## Exercise brief
Beginning with the line that contains "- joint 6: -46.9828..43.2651", extract each line through the end of the listing below, with no additions or omissions.

## Material for the task
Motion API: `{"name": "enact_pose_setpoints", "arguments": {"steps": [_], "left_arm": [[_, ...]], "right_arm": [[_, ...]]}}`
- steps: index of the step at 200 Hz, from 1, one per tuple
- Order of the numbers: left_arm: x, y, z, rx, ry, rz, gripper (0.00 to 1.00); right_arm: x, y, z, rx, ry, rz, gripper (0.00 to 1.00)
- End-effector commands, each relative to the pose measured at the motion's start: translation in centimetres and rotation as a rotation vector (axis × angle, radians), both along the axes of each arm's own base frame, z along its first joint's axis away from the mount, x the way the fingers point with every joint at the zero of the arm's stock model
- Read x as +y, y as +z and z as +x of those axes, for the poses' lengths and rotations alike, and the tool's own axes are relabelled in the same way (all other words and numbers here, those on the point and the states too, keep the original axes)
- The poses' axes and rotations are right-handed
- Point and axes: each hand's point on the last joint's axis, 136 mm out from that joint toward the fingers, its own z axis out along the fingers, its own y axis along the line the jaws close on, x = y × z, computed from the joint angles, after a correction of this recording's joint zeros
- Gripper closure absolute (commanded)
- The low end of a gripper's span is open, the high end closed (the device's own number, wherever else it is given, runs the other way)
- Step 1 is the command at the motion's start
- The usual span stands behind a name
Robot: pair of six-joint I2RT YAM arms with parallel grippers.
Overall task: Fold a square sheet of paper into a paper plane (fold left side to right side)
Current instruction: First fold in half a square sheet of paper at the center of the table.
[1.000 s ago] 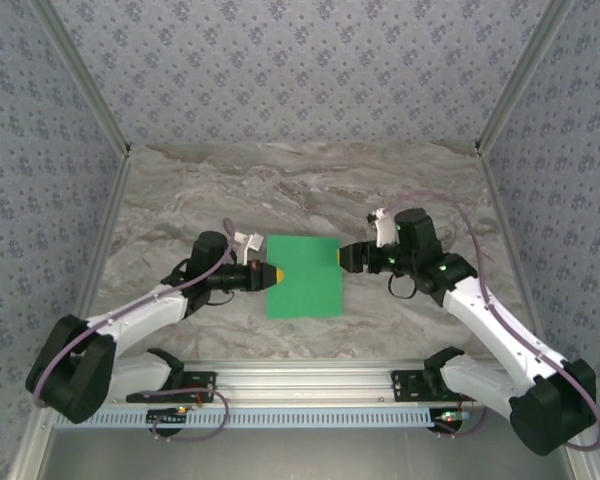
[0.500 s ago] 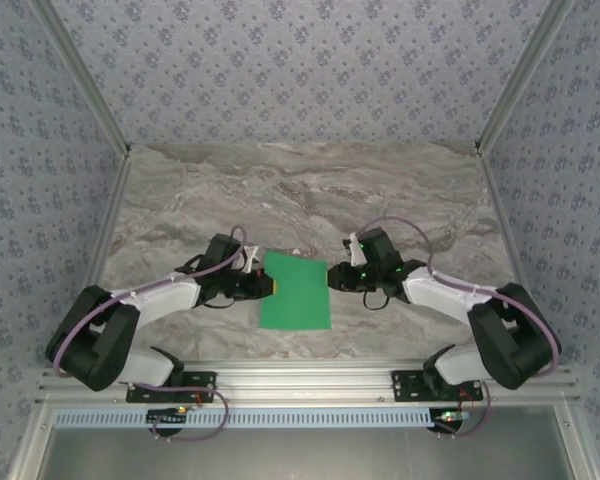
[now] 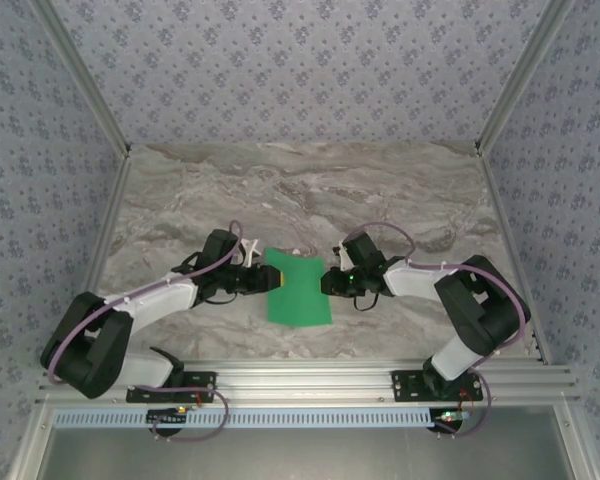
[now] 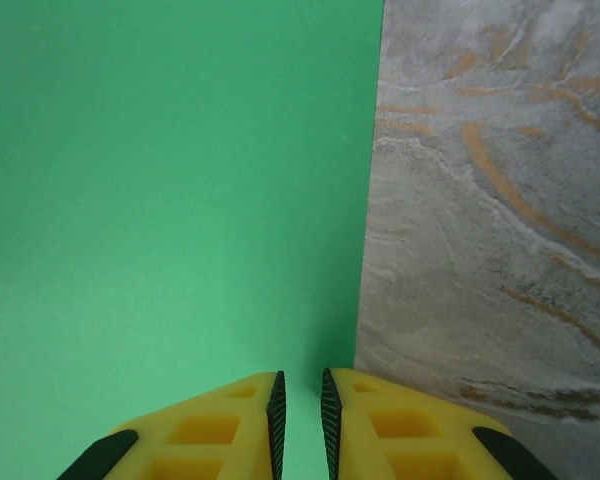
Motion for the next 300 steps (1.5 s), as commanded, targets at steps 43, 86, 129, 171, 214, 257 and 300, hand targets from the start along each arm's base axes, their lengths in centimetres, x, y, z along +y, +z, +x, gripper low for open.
{"name": "enact_pose_setpoints", "arguments": {"steps": [43, 86, 129, 171, 214, 257, 300], "left_arm": [[-2.8, 4.4, 0.1, -0.073, -0.066, -0.150, 0.37], [-5.0, 4.0, 0.4, -0.069, -0.103, -0.172, 0.34], [-6.2, 3.0, 1.3, -0.057, -0.106, -0.162, 0.34], [-6.8, 1.8, 1.7, -0.032, -0.107, -0.150, 0.47], [-6.7, 1.0, 1.9, -0.017, -0.096, -0.132, 0.70], [-6.6, 0.8, 1.8, -0.016, -0.091, -0.124, 0.81], [-6.5, 0.7, 1.7, -0.016, -0.091, -0.119, 0.85]], "right_arm": [[-0.9, -1.6, -0.8, 0.030, -0.018, -0.042, 0.79], [0.5, 0.5, 0.1, 0.003, -0.018, 0.091, 0.77], [0.0, 4.9, 1.9, -0.078, -0.057, 0.229, 0.68], [0.4, 9.0, 2.4, -0.149, -0.049, 0.377, 0.50], [2.0, 9.2, 2.2, -0.117, -0.030, 0.436, 0.50], [3.4, 8.3, 1.9, -0.072, -0.004, 0.433, 0.53], [4.5, 7.2, 1.5, -0.026, 0.018, 0.427, 0.70]]}}
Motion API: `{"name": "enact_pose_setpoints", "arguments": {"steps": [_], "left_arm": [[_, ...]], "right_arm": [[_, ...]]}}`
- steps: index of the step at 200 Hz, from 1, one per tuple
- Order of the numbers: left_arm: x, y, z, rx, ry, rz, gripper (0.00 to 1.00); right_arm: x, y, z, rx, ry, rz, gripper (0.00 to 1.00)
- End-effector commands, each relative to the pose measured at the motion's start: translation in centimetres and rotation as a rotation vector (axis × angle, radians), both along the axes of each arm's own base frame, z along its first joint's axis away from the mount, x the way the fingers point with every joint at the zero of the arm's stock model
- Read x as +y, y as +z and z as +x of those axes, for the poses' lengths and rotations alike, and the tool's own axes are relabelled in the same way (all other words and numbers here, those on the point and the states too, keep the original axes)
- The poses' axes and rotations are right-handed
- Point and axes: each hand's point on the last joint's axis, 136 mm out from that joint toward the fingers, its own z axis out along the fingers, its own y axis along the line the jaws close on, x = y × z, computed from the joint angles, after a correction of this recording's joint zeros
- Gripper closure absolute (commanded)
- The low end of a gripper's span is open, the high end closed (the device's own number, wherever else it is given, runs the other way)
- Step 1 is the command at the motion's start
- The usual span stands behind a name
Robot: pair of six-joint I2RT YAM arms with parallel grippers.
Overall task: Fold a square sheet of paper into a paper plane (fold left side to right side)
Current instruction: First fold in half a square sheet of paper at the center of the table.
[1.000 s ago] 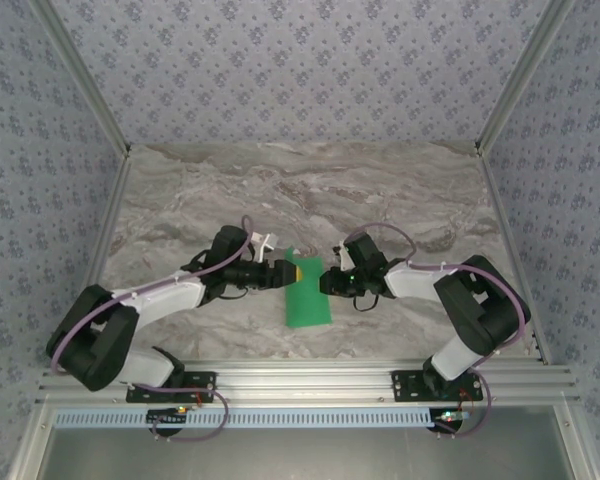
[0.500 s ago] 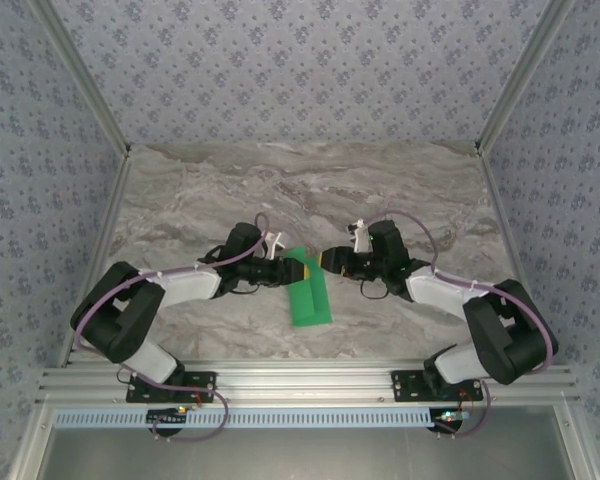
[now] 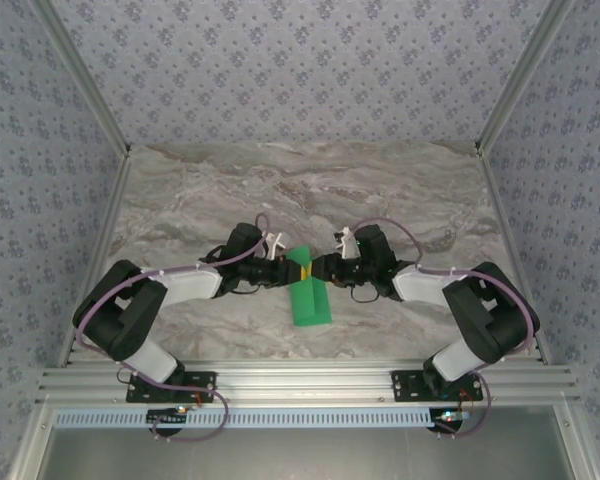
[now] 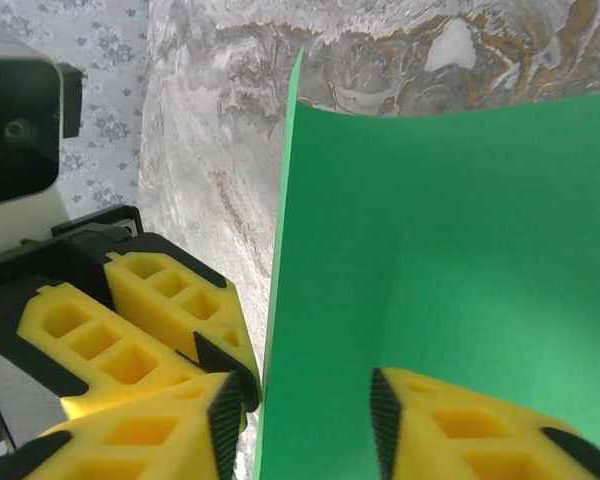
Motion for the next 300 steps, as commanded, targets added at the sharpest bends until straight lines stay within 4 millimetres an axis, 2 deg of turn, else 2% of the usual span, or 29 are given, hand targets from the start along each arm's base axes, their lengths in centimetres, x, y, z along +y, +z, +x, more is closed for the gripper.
{"name": "enact_pose_setpoints", "arguments": {"steps": [1, 31, 57, 79, 106, 141, 210, 267, 300], "left_arm": [[-0.6, 1.0, 0.5, -0.044, -0.009, -0.020, 0.85], [-0.2, 1.5, 0.5, -0.065, 0.004, -0.006, 0.84], [0.9, 2.0, 0.5, -0.093, 0.034, 0.041, 0.76], [2.0, 1.9, 0.4, -0.108, 0.066, 0.100, 0.65], [3.3, 0.5, 0.2, -0.091, 0.094, 0.182, 0.51], [3.0, -1.7, 0.2, -0.050, 0.100, 0.248, 0.39], [0.9, -4.4, 0.6, 0.015, 0.097, 0.293, 0.38], [1.6, -5.7, 0.6, 0.044, 0.118, 0.352, 0.45], [2.1, -6.6, 0.6, 0.059, 0.133, 0.390, 0.47]], "right_arm": [[1.1, 0.7, 0.3, 0.001, 0.025, 0.031, 0.71], [0.3, 0.2, 0.7, 0.002, 0.002, -0.001, 0.94], [-1.0, -1.0, 0.8, -0.001, -0.014, -0.102, 0.99], [-2.3, -2.2, 1.3, -0.004, -0.039, -0.191, 0.99], [-3.2, -3.4, 1.4, 0.007, -0.049, -0.254, 0.98], [-3.4, -4.2, 1.6, 0.013, -0.058, -0.281, 0.98], [-3.1, -4.6, 1.6, 0.024, -0.045, -0.277, 0.95], [-2.9, -4.6, 1.7, 0.024, -0.035, -0.271, 0.90], [-3.8, -4.0, 1.7, 0.016, -0.064, -0.301, 0.68]]}}
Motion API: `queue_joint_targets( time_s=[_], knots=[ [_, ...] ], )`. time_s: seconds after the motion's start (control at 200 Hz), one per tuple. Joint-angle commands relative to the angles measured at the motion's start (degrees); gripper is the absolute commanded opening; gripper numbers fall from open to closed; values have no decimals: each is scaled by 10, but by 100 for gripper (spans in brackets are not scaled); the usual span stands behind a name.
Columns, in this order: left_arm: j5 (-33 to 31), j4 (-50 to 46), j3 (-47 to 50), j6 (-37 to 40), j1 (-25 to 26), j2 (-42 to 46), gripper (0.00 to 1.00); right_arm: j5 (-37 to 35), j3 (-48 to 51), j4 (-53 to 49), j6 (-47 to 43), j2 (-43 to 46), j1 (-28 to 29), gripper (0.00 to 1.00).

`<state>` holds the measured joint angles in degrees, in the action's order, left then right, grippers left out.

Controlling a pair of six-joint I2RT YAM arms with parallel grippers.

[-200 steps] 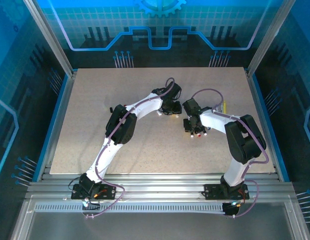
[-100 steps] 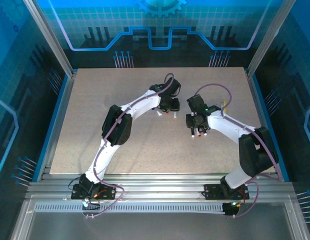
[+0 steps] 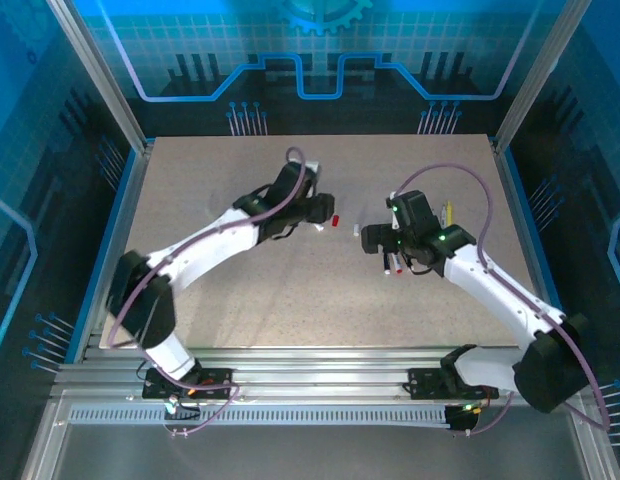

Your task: Open the pen caps

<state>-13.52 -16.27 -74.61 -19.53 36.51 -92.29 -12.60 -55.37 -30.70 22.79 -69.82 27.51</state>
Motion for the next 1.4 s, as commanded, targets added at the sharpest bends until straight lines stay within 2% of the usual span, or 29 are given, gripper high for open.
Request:
queue_joint_targets(
  time_s=[0.0, 0.04, 0.14, 0.205, 0.26, 0.32, 0.42, 0.465, 0.545, 0.59, 0.625, 0.655, 0.725, 0.785, 0.865, 1.001, 1.076, 1.131, 1.181, 1.261, 1.391],
  knots=[
    [-96, 166, 86, 81, 1, 60, 90, -8, 25, 58, 5, 17, 23, 100],
    [-103, 194, 107, 111, 1, 72, 99, -23, 37, 91, 15, 20, 30, 100],
    [-82, 266, 167, 183, 2, 96, 99, -82, 97, 211, 25, 31, 56, 100],
    [-56, 261, 192, 229, 4, 115, 99, -117, 137, 300, 8, 37, 81, 100],
    [-93, 242, 205, 213, 4, 141, 99, -116, 155, 349, -36, 38, 98, 100],
    [-123, 233, 232, 185, 4, 178, 99, -115, 152, 350, -54, 33, 110, 100],
    [-172, 286, 327, 174, 4, 256, 99, -110, 142, 336, -64, 21, 114, 100],
    [-219, 323, 375, 188, 3, 289, 99, -116, 142, 340, -72, 17, 114, 100],
    [-305, 429, 465, 273, -8, 335, 99, -130, 144, 356, -91, 8, 112, 100],
    [-343, 503, 505, 306, -37, 347, 99, -133, 138, 356, -100, -3, 110, 100],
    [-352, 535, 529, 296, -76, 351, 99, -134, 131, 353, -105, -11, 110, 100],
    [-343, 537, 542, 264, -119, 352, 99, -136, 124, 348, -109, -20, 109, 100],
    [-275, 499, 547, 174, -215, 331, 99, -139, 105, 338, -114, -39, 109, 100],
    [-234, 526, 553, 158, -256, 279, 99, -144, 91, 329, -114, -54, 108, 100],
    [-243, 610, 554, 204, -262, 188, 99, -146, 86, 327, -111, -60, 107, 100],
    [-217, 541, 494, 218, -263, 116, 99, -152, 94, 329, -118, -49, 104, 100],
    [-210, 651, 507, 211, -274, 75, 100, -164, 112, 352, -127, -42, 96, 100],
    [-187, 640, 492, 200, -292, 50, 100, -167, 124, 365, -129, -36, 83, 100],
    [-161, 593, 476, 194, -293, 54, 99, -165, 137, 382, -134, -30, 66, 100],
    [-143, 643, 506, 195, -296, 64, 99, -164, 167, 421, -149, -23, 29, 100],
    [-78, 870, 622, 205, -307, 55, 99, -181, 199, 458, -147, -17, -29, 100]
  ],
)
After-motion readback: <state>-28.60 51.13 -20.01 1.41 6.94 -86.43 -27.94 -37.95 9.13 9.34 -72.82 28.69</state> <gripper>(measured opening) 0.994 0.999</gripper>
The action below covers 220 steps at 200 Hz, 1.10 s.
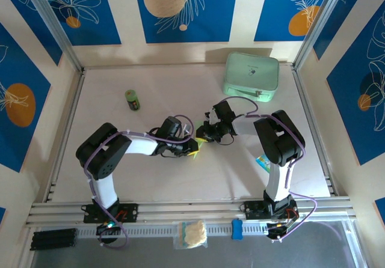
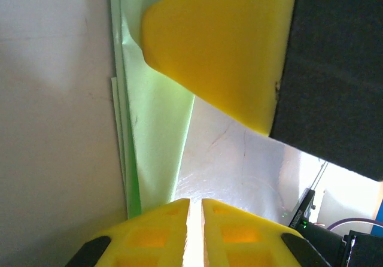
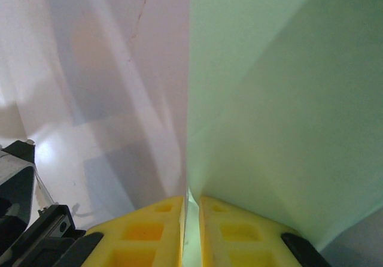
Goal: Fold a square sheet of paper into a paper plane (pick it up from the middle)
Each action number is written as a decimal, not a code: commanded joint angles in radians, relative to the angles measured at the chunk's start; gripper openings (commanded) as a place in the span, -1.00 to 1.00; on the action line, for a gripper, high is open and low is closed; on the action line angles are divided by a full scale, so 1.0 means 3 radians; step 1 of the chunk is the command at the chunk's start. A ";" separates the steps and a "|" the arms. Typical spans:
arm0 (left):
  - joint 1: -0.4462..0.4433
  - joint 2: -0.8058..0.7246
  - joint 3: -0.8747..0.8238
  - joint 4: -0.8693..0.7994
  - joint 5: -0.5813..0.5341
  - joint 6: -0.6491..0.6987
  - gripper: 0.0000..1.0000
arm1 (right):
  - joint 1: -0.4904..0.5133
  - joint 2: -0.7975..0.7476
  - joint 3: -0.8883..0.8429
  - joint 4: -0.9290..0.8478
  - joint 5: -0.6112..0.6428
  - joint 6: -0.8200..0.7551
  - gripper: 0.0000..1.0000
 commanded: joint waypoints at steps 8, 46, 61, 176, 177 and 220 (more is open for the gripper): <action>-0.0052 0.0083 -0.0039 -0.0046 0.0047 -0.0006 -0.73 | 0.0034 0.0068 -0.0008 -0.0246 0.0165 0.0018 -0.68; -0.0070 0.0099 -0.0036 -0.0110 0.0041 0.0022 -0.73 | 0.0033 0.0080 0.0004 -0.0284 0.0185 0.0018 -0.68; -0.0075 0.0099 -0.0036 -0.0124 0.0044 0.0024 -0.73 | 0.0037 0.0078 0.0004 -0.0295 0.0196 0.0013 -0.68; -0.0172 -0.0113 -0.0102 -0.0868 -0.0170 0.0306 -0.86 | 0.0034 0.0147 0.0088 -0.0545 0.0405 0.0041 -0.79; -0.0173 -0.0114 -0.0103 -0.0874 -0.0169 0.0307 -0.86 | 0.0034 0.0144 0.0086 -0.0545 0.0405 0.0043 -0.79; -0.0267 -0.0195 -0.0168 -0.1305 -0.0290 0.0457 -0.93 | 0.0033 0.0166 0.0116 -0.0622 0.0466 0.0069 -0.81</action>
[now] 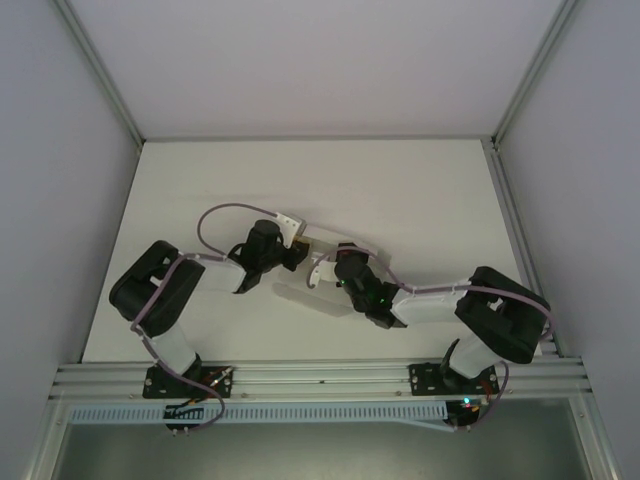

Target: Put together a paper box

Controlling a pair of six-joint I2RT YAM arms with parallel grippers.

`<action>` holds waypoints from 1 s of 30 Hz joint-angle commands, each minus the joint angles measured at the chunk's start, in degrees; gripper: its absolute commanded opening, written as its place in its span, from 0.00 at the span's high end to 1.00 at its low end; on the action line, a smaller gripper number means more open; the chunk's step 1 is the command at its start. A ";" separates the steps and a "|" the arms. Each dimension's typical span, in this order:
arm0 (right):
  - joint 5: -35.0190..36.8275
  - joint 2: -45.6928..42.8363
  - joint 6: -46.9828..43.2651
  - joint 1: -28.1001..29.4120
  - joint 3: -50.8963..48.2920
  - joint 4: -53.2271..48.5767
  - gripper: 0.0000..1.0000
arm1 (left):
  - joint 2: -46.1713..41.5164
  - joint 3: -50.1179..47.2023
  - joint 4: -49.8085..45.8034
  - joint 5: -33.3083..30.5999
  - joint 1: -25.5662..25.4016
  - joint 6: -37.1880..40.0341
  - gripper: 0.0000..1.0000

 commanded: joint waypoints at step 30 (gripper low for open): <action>-16.07 -21.24 31.24 -3.50 5.06 -18.29 0.01 | -8.18 -1.28 -3.57 -20.46 -4.31 -2.59 1.00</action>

## Written answer
  - joint 6: -46.9828..43.2651
  - joint 1: -28.1001..29.4120
  - joint 3: -50.8963..48.2920
  - joint 4: -53.2271..48.5767
  - gripper: 0.0000..1.0000
arm1 (left):
  - joint 2: -46.1713..41.5164
  - joint 3: -50.1179..47.2023
  - joint 4: -49.8085..45.8034
  - joint 5: -33.3083..30.5999
  - joint 1: -25.5662..25.4016
  - joint 6: -37.1880..40.0341
  - gripper: 0.0000..1.0000

 commanded: joint waypoints at step 30 (gripper low for open): <action>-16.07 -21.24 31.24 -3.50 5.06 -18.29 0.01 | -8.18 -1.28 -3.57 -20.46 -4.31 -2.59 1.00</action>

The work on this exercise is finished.